> **The task**
Could the lines from the top of the material to the line that contains "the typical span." be retyped exactly, both included and pictures omitted?

[Data in this exercise Boundary: Start]

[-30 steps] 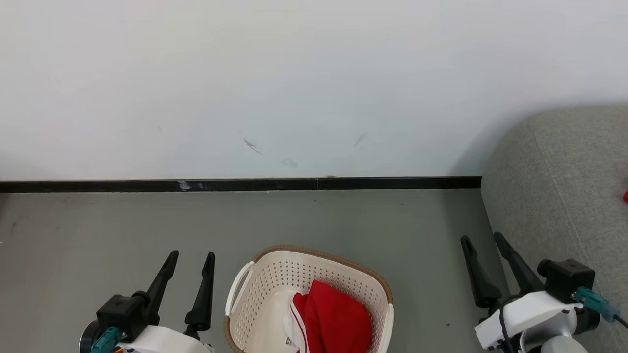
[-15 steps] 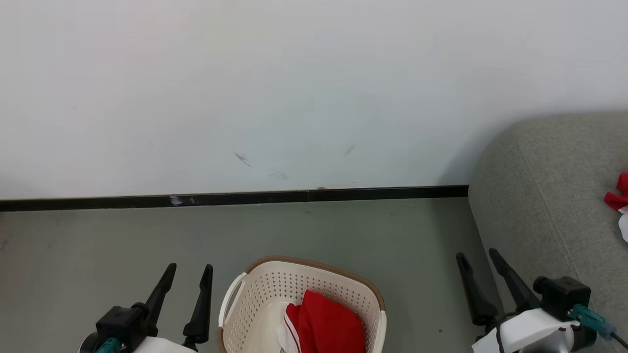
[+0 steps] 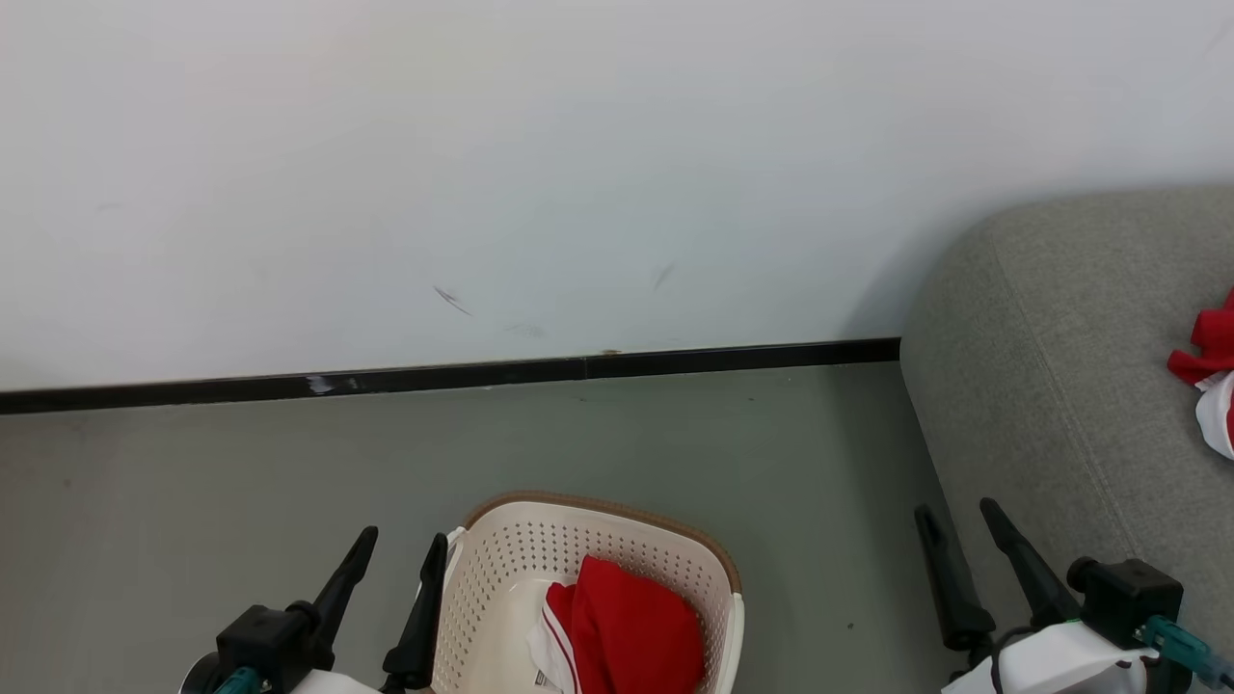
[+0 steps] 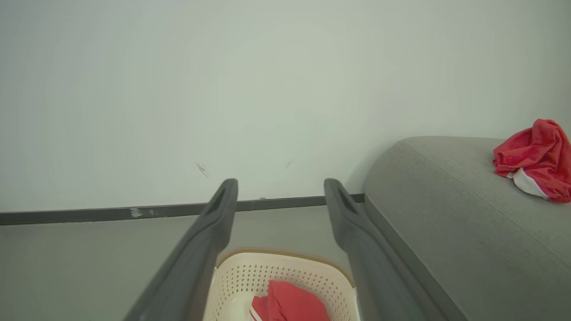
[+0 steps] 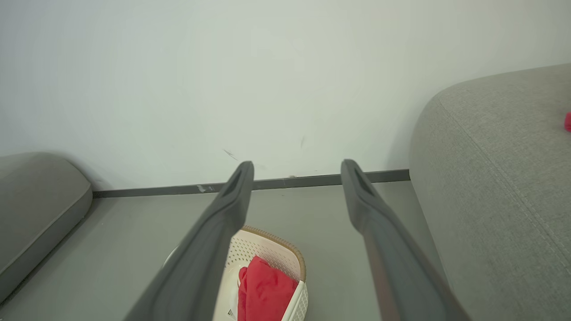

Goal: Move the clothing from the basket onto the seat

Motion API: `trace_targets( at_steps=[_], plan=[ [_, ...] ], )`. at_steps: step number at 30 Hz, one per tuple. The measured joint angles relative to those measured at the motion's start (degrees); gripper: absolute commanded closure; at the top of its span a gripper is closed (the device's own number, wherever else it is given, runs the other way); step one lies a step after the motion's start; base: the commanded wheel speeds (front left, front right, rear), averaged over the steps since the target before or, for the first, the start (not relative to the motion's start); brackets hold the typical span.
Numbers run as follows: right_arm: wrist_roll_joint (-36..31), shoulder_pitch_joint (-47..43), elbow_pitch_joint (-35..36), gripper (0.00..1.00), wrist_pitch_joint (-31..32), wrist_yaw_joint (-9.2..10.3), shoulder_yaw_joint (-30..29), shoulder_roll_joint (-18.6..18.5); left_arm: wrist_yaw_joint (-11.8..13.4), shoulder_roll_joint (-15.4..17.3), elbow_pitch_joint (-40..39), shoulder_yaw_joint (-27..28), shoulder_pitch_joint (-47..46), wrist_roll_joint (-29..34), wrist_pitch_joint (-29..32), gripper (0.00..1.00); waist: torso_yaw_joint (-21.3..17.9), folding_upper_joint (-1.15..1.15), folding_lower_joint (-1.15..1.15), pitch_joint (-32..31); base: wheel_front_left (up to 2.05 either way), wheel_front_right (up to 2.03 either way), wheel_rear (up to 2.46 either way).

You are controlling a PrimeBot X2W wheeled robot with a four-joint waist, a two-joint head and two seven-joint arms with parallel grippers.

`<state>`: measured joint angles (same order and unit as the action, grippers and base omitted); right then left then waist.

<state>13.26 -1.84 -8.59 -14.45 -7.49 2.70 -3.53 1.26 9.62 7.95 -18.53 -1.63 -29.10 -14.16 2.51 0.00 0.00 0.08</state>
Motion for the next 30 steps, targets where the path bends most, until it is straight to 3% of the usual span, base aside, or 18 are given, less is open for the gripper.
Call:
trace_targets(
  at_steps=[30],
  plan=[
    [-2.2,-0.1,6.0,0.0,0.0,0.0,-1.7,1.1,-1.9,-0.6,-0.6,-6.3,-6.2,1.5,9.9,0.0,-4.7,0.0,0.0,13.2,0.0,0.0,0.0]
  ],
)
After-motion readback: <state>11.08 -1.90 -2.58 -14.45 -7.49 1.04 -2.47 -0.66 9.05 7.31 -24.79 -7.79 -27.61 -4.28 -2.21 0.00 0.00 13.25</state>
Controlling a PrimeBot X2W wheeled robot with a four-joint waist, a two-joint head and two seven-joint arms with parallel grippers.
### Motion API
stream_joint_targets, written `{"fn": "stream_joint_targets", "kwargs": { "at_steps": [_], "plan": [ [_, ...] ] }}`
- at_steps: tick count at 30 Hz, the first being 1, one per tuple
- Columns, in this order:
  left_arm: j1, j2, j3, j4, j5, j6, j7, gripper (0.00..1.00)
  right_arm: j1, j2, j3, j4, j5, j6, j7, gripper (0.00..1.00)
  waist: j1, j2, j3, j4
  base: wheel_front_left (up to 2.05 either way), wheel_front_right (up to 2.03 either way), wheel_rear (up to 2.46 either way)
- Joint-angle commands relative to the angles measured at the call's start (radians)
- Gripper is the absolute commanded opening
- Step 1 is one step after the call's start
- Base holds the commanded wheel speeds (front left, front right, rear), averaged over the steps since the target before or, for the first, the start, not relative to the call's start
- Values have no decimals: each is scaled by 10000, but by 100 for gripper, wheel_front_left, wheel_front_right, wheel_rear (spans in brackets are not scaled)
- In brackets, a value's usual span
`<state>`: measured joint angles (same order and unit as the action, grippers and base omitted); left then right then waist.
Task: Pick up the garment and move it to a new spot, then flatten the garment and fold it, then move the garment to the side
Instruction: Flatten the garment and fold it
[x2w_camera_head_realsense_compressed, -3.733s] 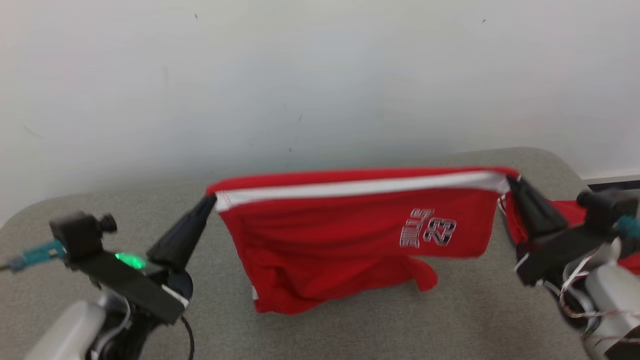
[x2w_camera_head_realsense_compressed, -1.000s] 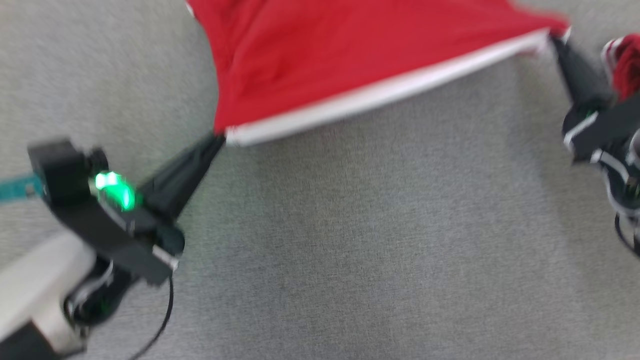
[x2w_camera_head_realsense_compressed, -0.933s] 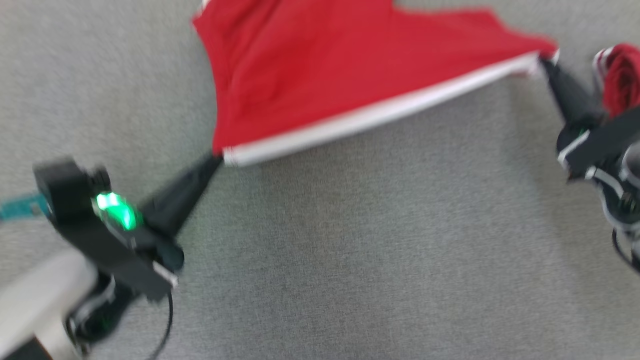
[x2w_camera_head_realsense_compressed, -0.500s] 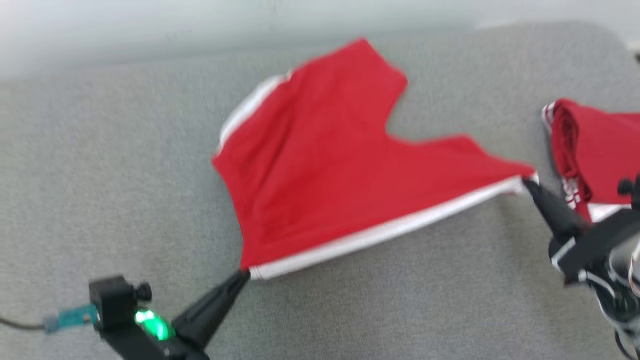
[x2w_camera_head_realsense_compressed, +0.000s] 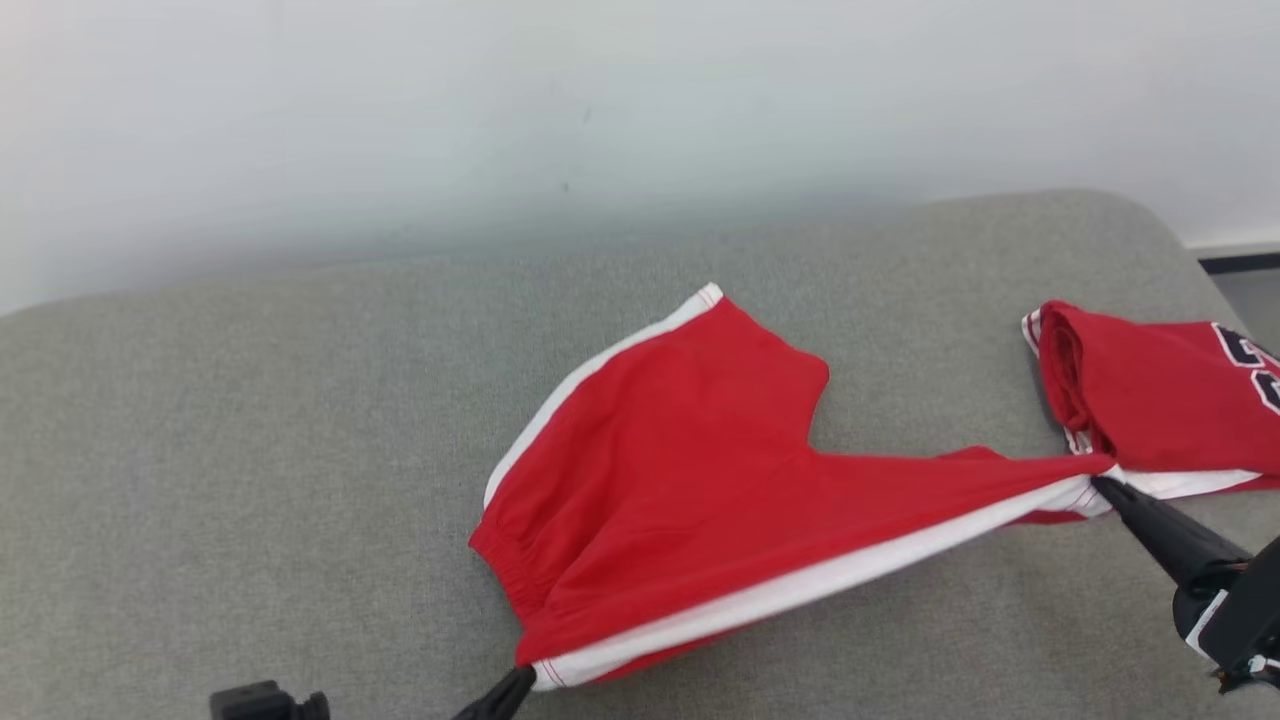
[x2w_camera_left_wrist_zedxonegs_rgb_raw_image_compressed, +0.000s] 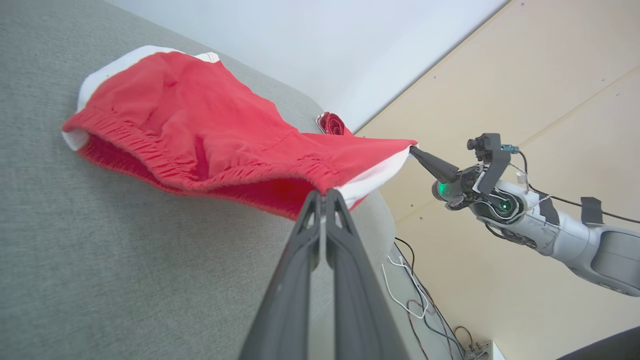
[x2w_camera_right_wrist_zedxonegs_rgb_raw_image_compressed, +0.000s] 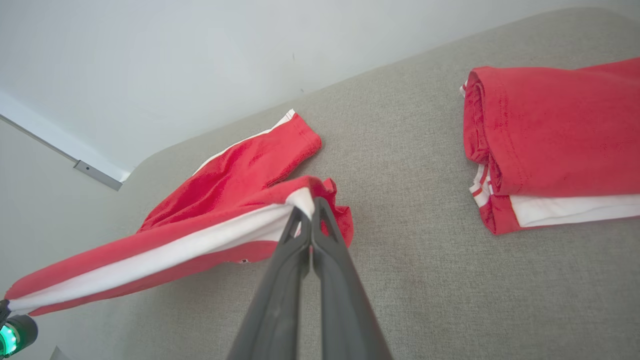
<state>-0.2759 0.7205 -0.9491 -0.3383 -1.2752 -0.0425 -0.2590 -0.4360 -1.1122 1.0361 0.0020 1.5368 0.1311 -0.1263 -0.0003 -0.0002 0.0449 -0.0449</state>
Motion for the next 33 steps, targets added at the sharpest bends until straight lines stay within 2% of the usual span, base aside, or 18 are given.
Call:
{"fn": "stream_joint_targets", "kwargs": {
  "at_steps": [1, 5, 6, 13, 17, 23, 33],
  "plan": [
    [87, -60, -43, 113, -205, -32, 120, 0, 6, 51, 78, 206, 92, -7, 292, 0, 3, 2, -210, -7, 0, 0, 0],
    [-352, -648, -51, 570, -691, -221, 370, 0, -776, 920, 138, 851, 248, -4, 1322, 0, 3, 2, 101, 94, 0, 0, 0],
    [-352, -648, -51, 570, -691, -221, 370, 0, -776, 920, 138, 851, 248, -4, 1322, 0, 3, 2, 101, 94, 0, 0, 0],
    [-1444, -1747, 410, 1772, -1470, -687, 509, 0, -2721, 2594, -170, 3211, -49, -2, 2046, 0, 3, 2, 1230, 680, 0, 0, 0],
    [-2127, -2174, 830, 2350, -1539, -819, 354, 0, -3725, 3240, -336, 4227, -277, -2, 2183, 0, 3, 2, 1876, 1068, 0, 0, 0],
    [-2658, -2683, 1327, 2944, -1705, -878, 140, 0, -5039, 3899, -364, 5422, -882, -2, 2121, 0, 3, 2, 2551, 1547, 0, 0, 0],
    [-3276, -2997, 1536, 3178, -1587, -887, 28, 0, -6786, 4622, 18, 6677, -1603, -2, 2341, 0, 3, 2, 3506, 2167, 0, 0, 0]
  ]
}}
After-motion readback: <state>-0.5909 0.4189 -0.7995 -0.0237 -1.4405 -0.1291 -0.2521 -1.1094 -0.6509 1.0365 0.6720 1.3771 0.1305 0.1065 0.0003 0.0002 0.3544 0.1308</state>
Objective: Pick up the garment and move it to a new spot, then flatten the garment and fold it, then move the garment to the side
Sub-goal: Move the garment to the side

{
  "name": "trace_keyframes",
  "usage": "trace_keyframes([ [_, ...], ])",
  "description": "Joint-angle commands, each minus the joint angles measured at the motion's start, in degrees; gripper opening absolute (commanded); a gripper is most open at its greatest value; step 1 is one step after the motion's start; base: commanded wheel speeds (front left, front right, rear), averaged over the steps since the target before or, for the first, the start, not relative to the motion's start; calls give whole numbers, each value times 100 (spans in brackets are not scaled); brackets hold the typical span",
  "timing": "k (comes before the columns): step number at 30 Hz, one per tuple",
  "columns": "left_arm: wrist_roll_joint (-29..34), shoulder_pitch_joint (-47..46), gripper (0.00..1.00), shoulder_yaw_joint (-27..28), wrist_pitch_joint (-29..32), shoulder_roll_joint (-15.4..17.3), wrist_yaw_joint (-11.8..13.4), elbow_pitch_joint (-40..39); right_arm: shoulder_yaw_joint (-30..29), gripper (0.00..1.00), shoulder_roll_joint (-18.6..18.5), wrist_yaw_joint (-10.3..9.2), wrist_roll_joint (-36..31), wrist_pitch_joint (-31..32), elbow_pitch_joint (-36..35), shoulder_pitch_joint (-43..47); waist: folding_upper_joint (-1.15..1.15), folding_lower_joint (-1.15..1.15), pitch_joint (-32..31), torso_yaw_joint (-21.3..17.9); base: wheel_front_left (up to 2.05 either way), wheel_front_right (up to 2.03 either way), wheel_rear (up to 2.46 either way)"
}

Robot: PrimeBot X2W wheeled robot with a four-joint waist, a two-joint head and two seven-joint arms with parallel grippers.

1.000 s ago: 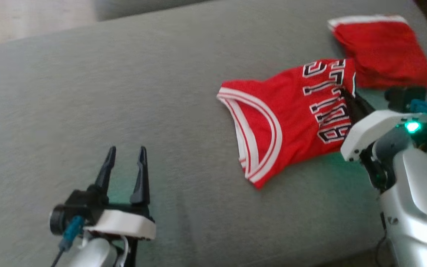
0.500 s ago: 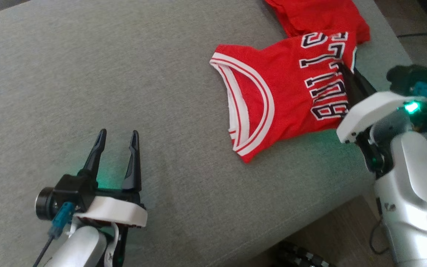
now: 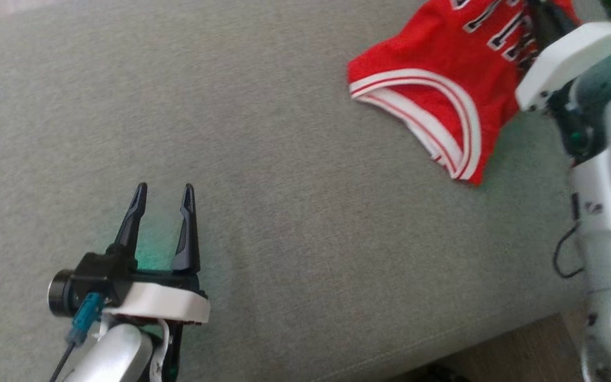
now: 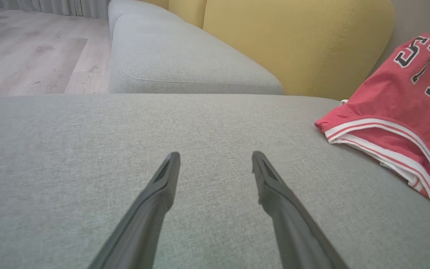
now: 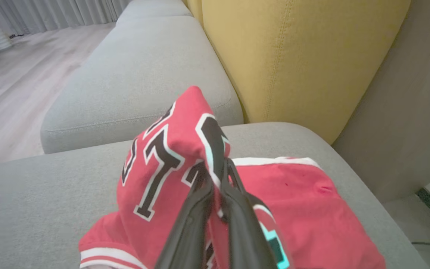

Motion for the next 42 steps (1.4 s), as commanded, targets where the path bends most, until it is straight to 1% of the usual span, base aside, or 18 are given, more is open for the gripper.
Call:
trace_keyframes([
  [1, -26, -76, 100, 232, -74, 38, 11, -151, -51, 0, -148, -4, -83, 26, -73, -287, 0, 0, 0, 148, 0, 0, 0],
  [6, -29, -83, 100, 198, -119, -20, 2, -122, -294, 0, -594, -4, -270, 98, 250, -592, 0, 0, 23, 336, 0, 0, 0],
  [12, -7, -134, 100, 151, -138, -50, -16, -132, -682, 0, -1227, -4, -398, 253, 377, -664, 0, 0, 125, 519, 0, 0, 0],
  [14, 10, -169, 100, 131, -128, -52, -18, -147, -897, 0, -1433, -4, -435, 283, 437, -678, 0, 0, 188, 586, 0, 0, 0],
  [15, 28, -205, 100, 120, -115, -42, -16, -153, -1120, 0, -1554, -4, -514, 254, 509, -674, 0, 0, 245, 644, 0, 0, 0],
  [16, 36, -223, 100, 116, -108, -36, -15, -155, -1247, 0, -1588, -4, -571, 203, 540, -676, 0, 0, 276, 670, 0, 0, 0],
  [17, 43, -237, 100, 114, -103, -30, -11, -157, -1408, 8, -1607, -4, -662, 131, 578, -677, 0, 0, 300, 692, 0, 0, 0],
  [18, 51, -251, 100, 108, -94, -24, -9, -160, -1508, 47, -1629, -4, -798, 44, 604, -662, 0, 0, 327, 719, 0, 0, 0],
  [19, 56, -262, 100, 103, -87, -20, -8, -162, -1559, 100, -1620, -4, -916, -48, 627, -635, 0, 0, 345, 742, 0, 0, 0],
  [22, 58, -278, 100, 101, -81, -2, -7, -167, -1735, 100, -1513, -4, -1059, -310, 738, -599, 0, 0, 378, 779, 0, 0, 0],
  [26, 43, -285, 100, 121, -75, 27, 3, -154, -1734, 100, -1310, -4, -1164, -640, 846, -556, 0, 0, 377, 772, 0, 0, 0],
  [29, 41, -279, 100, 132, -61, 48, 32, -167, -1591, 100, -1171, -4, -1101, -763, 919, -565, 0, 0, 349, 738, 0, 0, 0],
  [34, 39, -290, 100, 121, -46, 60, 37, -173, -1280, 100, -1086, -4, -1049, -959, 893, -596, 0, 0, 275, 709, 0, 0, 0],
  [38, 5, -291, 100, 127, -86, 31, 19, -122, -932, 100, -954, -4, -975, -1190, 735, -611, 0, 0, 76, 734, 0, 0, 0],
  [42, -67, -228, 100, 187, -179, -23, 13, -22, -609, 100, -765, -4, -909, -1374, 529, -539, 0, 0, -247, 848, 0, 0, 0],
])
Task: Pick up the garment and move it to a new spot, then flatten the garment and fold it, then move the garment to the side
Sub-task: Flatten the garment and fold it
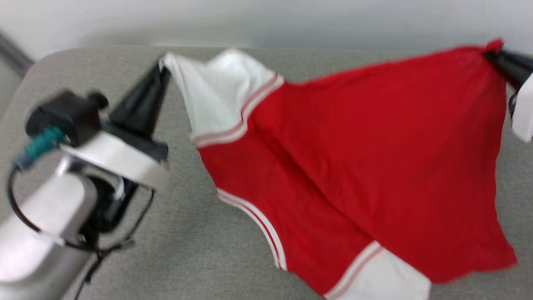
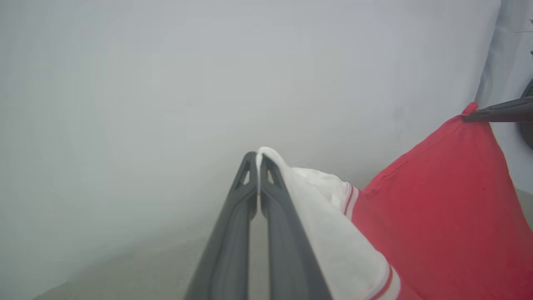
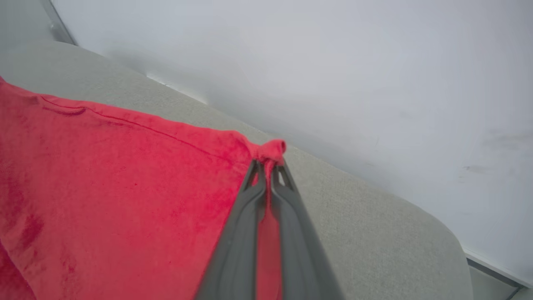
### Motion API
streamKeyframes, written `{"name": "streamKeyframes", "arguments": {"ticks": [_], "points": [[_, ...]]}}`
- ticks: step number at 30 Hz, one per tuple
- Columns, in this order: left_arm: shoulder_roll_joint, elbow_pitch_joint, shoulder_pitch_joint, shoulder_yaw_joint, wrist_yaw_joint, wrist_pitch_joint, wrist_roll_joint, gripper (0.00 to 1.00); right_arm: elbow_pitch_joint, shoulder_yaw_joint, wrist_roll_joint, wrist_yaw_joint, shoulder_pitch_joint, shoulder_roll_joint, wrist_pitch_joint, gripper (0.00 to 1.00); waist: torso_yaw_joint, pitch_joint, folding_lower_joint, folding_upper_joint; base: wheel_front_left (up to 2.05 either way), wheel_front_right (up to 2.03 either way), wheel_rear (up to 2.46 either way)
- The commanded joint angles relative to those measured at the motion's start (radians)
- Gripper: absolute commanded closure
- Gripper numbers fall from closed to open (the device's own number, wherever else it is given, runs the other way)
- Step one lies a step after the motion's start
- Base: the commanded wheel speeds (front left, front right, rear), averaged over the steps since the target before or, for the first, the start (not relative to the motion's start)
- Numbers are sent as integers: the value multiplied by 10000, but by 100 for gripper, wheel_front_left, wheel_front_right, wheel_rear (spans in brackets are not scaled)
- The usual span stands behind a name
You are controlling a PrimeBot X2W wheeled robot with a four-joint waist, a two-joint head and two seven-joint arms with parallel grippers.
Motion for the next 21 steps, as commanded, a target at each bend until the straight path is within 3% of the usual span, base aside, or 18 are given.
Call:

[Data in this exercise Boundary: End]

> **Answer for the task**
[-30 steps] 
[-15 steps] 
[+0 steps] 
[+0 steps] 
[+0 steps] 

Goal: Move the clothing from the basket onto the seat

Motion API: `trace_targets( at_steps=[_], plan=[ [_, ...] ], )`. at_steps: step number at 30 Hz, one per tuple. The measured joint angles relative to those measured at the motion's start (degrees); gripper: absolute commanded closure; at the top of its span a gripper is closed (the device's own number, wherever else it is given, runs the other way); step one lies a step after the motion's start; base: the commanded wheel speeds (front left, front right, rear), averaged over the steps since the target before or, for the first, the start (not relative to the motion's start); brackets hold the typical span.

What the exercise asked for is now complete.